In the current design of the unified IBC and inter framework, the current picture is treated as a normal long term reference picture. No additional restrictions are imposed on where the current picture can be placed in List_0 or List_1 or on whether the current picture could be used in bi-prediction (including bi-prediction of BV and MV and bi-prediction of BV and BV). This flexibility may not be desirable because the merge process described above would have to search for the reference picture list and the reference index that represent the current picture, which complicates the merge process. Additionally, if the current picture is allowed to appear in both list_0 and list_1 as in the current design, then bi-prediction using BV and BV combination will be allowed. This may increase the complexity of the motion compensation process, but with limited performance benefits. Therefore, it may be desirable to impose certain constraints on the placement of the current picture in the reference picture list. In various embodiments, one or more of the following constraints and their combinations may be imposed. In a first constraint, the current picture is allowed to be placed in only one reference picture list (e.g., List_0), but not both reference picture lists. This constraint disallows the bi-prediction of BV and BV. In a second constraint, the current picture is only allowed to be placed at the end of the reference picture list. This way the merge process described above can be simplified because the placement of the current picture is known.
Decoding Process for Reference Picture Lists Construction.In the current design, the process of constucting reference picture lists is invoked at the beginning of the decoding process for each P or B slice. Reference pictures are addressed through reference indices as specified in subclause 8.5.3.3.2. A reference index is an index into a reference picture list. When decoding a P slice, there is a single reference picture list RefPicList0. When decoding a B slice, there is a second independent reference picture list RefPicList1 in addition to RefPicList0.
At the beginning of the decoding process for each slice, the reference picture lists RefPicList0 and, for B slices, RefPicList1 are derived as follows. The variable NumRpsCurrTempList0 is set equal to Max(num_ref_idx_l0_active_minus1+1, NumPicTotalCurr) and the list RefPicListTemp0 is constructed as shown in Table 1.
The list RefPicList0 is constructed as shown in Table 2.
When the slice is a B slice, the variable NumRpsCurrTempList1 is set equal to Max(num_ref_idx_l1_active_minus1+1, NumPicTotalCurr) and the list RefPicListTemp1 is constructed as shown in Table 3.

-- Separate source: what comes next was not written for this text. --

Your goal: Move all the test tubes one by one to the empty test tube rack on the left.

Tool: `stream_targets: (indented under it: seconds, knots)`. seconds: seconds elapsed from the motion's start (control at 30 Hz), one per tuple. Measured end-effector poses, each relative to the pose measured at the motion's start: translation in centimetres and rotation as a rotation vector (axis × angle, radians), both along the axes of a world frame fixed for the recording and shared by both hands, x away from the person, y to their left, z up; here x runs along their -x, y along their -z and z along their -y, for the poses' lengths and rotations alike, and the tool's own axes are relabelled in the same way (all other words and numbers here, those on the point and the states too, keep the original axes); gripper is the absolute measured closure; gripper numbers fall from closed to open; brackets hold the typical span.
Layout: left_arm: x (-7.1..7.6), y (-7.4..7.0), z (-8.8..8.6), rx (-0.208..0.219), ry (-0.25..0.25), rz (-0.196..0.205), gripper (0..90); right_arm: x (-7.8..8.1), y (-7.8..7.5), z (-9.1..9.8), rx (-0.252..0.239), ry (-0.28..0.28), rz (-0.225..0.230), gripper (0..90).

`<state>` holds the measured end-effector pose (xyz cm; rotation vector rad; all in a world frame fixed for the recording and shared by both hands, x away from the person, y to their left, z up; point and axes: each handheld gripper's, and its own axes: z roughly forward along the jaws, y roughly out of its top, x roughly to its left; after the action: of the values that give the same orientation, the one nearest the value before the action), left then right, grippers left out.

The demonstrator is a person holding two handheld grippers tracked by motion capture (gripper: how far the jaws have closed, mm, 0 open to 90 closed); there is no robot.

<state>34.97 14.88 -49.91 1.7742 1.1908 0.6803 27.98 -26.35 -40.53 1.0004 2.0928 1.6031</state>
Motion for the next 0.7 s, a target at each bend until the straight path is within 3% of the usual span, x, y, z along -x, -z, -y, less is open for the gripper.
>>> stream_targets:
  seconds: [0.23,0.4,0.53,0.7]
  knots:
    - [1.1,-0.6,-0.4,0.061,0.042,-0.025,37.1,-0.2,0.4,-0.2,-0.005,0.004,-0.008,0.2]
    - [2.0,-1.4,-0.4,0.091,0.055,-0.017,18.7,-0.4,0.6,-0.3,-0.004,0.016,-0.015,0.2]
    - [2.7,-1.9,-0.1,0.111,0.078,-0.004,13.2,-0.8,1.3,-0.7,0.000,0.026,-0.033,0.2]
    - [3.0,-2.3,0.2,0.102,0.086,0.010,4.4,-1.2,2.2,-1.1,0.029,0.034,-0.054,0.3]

When the slice is a B slice, the list RefPicList1 is constructed as shown in Table 4.
As indicated by the lines of the current design marked in the right-hand column with a dagger (\), the current picture is placed in one or more temporary reference picture lists, which may be subject to a reference picture list modification process (depending on the value of ref_pic_list_modification_l0/l1) before the final lists are constructed. To enable the current picture always to be placed at the end of the reference picture list, the current design is modified such that the current picture is directly appended to the end of the final reference picture list(s) and is not inserted into the temporary reference picture list(s).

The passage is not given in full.